O governo brasileiro, ao vetar tal projeto de lei, mais uma vez atua para desmobilizar tudo aquilo que cria massa crítica e que fortalece as culturas regionais. O argumento utilizado para o veto, de que as escolas famílias propiciam um tratamento não isonômico, é totalmente enganoso. Essas escolas não têm nenhum critério de exclusão, não há discriminação. Muito pelo contrário, essas instituições acolhem e moldam o seu projeto político pedagógico à realidade de cada lugar, construindo as bases da escola junto com a comunidade. Uma escola no Amapá, por exemplo, construída dentro de um quilombo, fez uma adequação pedagógica trazendo conteúdo sobre o período da escravidão no Brasil e sobre as questões quilombolas. A autonomia, portanto, faz parte dessa modalidade de ensino.

No atual momento em que vivemos, nos resta agora retomar essa discussão após a eleição, na esperança de que o próximo governo seja mais sensível a essa causa. É possível derrubar o veto, há possibilidade jurídica para isso, mas há um longo caminho pela frente a percorrer.

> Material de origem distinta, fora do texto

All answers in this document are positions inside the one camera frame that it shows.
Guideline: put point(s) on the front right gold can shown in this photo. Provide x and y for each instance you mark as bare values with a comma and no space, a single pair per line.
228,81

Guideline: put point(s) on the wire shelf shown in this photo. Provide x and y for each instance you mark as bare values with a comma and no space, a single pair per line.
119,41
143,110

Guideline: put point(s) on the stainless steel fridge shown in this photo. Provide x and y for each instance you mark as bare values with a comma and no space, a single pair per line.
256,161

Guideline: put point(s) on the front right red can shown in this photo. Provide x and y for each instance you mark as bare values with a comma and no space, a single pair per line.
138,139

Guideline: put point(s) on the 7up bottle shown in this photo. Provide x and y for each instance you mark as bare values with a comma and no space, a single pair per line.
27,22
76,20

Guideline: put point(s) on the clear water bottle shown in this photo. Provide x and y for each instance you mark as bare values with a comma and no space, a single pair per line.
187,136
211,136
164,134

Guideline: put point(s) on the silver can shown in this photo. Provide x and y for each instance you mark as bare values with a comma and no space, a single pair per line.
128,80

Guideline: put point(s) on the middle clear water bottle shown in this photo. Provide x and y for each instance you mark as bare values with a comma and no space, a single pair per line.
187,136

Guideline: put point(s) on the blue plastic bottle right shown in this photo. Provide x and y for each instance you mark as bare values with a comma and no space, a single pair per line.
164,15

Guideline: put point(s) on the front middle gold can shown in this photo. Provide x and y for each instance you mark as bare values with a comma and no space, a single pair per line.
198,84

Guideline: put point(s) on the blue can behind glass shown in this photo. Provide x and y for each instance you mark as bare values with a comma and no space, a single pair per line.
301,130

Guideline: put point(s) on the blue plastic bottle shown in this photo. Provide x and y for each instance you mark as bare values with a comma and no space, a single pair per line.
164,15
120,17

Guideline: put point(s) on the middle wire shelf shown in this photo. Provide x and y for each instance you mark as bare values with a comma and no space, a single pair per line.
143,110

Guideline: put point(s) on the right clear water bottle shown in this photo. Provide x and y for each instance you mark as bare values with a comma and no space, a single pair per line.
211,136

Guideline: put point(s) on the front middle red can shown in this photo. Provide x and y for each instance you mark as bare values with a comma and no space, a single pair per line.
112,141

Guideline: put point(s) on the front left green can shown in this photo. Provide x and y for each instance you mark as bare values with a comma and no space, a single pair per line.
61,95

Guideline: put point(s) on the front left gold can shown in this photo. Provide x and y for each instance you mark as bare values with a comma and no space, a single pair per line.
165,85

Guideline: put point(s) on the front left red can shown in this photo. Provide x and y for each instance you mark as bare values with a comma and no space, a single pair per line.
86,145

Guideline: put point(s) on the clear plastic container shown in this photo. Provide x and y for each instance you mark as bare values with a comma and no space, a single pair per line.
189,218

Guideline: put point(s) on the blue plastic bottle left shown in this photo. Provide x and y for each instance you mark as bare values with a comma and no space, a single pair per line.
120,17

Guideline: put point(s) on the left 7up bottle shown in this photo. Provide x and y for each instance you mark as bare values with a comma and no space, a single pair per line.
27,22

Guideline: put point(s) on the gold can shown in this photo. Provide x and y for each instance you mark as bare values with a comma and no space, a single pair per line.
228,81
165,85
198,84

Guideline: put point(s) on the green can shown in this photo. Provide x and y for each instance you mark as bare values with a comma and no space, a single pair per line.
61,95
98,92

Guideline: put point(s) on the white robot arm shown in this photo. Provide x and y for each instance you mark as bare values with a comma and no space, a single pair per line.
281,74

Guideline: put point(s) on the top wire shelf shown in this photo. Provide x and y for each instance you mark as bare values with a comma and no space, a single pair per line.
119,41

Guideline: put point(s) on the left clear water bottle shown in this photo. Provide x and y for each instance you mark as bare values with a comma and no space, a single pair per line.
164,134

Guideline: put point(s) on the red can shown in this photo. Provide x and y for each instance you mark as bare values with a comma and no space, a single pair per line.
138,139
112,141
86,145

Da nossa parte, seguimos mobilizando a sociedade civil organizada e o setor empresarial para iniciativas que contribuam com a sobrevivência das escolas família agrícolas e casas familiares rurais, investimento tão fundamental na região brasileira mais castigada nos últimos anos, a Amazônia.

*Aerton Paiva é administrador de empresas e antropólogo, fundador e presidente do Instituto Interelos. Atuando há mais de 20 anos em projetos de socioeconomia, foi responsável pela modelagem e implementação do Programa Terra Forte, junto ao Governo Federal, entre 2013 e 2018, voltado à implantação de agroindústrias em assentamentos de reforma agrária, entre inúmeros outros programas.